If the file is missing, the state is treated as empty and every desired resource is planned as a create. If present, the file must use this shape:

{
  "version": 1,
  "state_revision": 0,
  "applied_revision": {
    "config_digest": "...",
    "resources": {
      "graph.knowledge": { "digest": "..." },
      "schema.knowledge": { "digest": "..." },
      "query.knowledge.find_experts": { "digest": "..." },
      "policy.base": { "digest": "..." }
    }
  },
  "resource_statuses": {
    "graph.knowledge": {
      "status": "applied",
      "conditions": [],
      "message": "optional status detail"
    }
  },
  "approval_records": {},
  "recovery_records": {},
  "observations": {}
}

state_revision, resource_statuses, approval_records, recovery_records, and observations are optional so older Stage 1 state fixtures keep working. Missing state_revision is treated as 0. Resource status values are pending, planned, applying, applied, drifted, blocked, or error.

Plan output compares desired resource digests against state resource digests and reports create, update, and delete changes. It also reports the state CAS (sha256:<digest>), state revision, and lock metadata used for the read. The command never writes state.json and does not scan live graphs. Use explicit cluster refresh / cluster import when the state ledger should be updated from live observations. Apply and live drift scans during plan are later-stage work.

Status

cluster status reads the same local JSON state ledger and prints what the ledger says is deployed. It does not validate referenced schema/query/policy files and does not inspect live graphs. Missing state.json succeeds with a warning; invalid state JSON or an unsupported state version fails. If a lock is present, status reports its id, operation, creation time, pid, and age.

Refresh And Import

cluster refresh updates an existing state.json from actual observations. cluster import creates the first state.json when the ledger is missing. Both commands open declared graphs read-only at:

<config-dir>/graphs/<graph-id>.omni

They observe only branch main, recording graph existence, manifest version, live schema digest, desired schema digest, and schema-match status under observations["graph.<id>"]. Missing graph roots are recorded as drift and remove the graph/schema digests from state so a later plan proposes creates. Invalid graph roots are recorded as errors; refresh persists the error observation and exits non-zero, while import exits non-zero without creating initial state.
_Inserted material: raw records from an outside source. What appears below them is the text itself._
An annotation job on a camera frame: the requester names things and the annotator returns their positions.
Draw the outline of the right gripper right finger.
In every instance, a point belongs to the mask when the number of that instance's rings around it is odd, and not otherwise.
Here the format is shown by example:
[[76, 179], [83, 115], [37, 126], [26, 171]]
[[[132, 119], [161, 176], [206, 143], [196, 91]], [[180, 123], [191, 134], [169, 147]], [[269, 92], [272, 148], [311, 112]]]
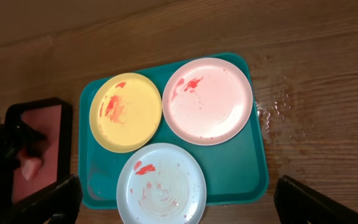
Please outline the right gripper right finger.
[[357, 212], [288, 175], [278, 179], [273, 199], [281, 224], [358, 223]]

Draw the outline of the pink sponge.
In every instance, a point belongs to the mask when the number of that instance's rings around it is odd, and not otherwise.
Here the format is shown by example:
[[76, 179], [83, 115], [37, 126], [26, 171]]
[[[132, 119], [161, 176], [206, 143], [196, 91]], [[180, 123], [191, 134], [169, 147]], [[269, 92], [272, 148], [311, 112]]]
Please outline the pink sponge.
[[25, 180], [33, 179], [40, 172], [43, 166], [43, 160], [39, 157], [28, 155], [25, 149], [18, 154], [20, 160], [20, 172]]

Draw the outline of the light blue plate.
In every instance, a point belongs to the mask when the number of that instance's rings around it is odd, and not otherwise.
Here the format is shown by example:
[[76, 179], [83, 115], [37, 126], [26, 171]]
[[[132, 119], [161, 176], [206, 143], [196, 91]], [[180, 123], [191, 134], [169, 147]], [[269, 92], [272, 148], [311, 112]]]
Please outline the light blue plate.
[[169, 143], [136, 151], [122, 168], [116, 189], [124, 223], [199, 223], [206, 198], [206, 181], [195, 158]]

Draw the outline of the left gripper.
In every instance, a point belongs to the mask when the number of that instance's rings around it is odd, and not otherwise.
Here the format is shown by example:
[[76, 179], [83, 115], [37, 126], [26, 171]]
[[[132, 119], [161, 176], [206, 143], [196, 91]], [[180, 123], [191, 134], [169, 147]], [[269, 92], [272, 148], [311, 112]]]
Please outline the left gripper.
[[35, 130], [23, 120], [12, 119], [2, 123], [0, 119], [0, 178], [20, 166], [18, 153], [25, 149], [33, 157], [40, 158], [47, 142], [46, 135]]

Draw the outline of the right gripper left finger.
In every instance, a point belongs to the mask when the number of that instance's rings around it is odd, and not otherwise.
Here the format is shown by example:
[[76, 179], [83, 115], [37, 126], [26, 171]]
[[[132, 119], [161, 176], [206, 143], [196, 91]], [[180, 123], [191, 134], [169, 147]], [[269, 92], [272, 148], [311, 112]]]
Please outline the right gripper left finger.
[[70, 175], [0, 211], [0, 224], [74, 224], [83, 191], [77, 175]]

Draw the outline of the yellow-green plate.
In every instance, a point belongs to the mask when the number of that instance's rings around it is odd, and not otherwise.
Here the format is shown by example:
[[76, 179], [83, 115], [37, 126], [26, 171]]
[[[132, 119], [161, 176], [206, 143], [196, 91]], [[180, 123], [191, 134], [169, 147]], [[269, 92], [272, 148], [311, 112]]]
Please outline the yellow-green plate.
[[106, 81], [89, 109], [95, 140], [108, 151], [127, 153], [145, 145], [162, 119], [157, 87], [138, 73], [122, 73]]

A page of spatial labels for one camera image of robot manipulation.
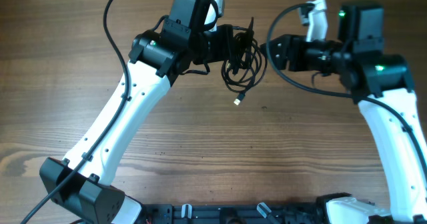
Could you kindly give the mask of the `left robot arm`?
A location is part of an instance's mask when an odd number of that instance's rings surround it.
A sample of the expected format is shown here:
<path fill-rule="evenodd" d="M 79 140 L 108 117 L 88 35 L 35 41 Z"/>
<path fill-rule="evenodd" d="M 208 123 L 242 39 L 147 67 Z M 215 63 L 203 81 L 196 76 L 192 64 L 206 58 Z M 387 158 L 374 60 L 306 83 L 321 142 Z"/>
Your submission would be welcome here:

Refresh/import do not observe query or policy resources yet. Existing query and policy state digests are preserved on refresh and are not invented on import.

Force Unlock

cluster force-unlock <LOCK_ID> removes <config-dir>/__cluster/lock.json only when the file exists, is valid version-1 lock JSON, and its lock_id exactly matches the argument. A wrong id, missing lock, invalid lock JSON, or unsupported lock version exits non-zero and leaves the file untouched.

This is manual recovery for abandoned local locks. OmniGraph does not perform PID-liveness checks, TTL expiry, stale-lock breaking, or automatic unlock in Stage 2C.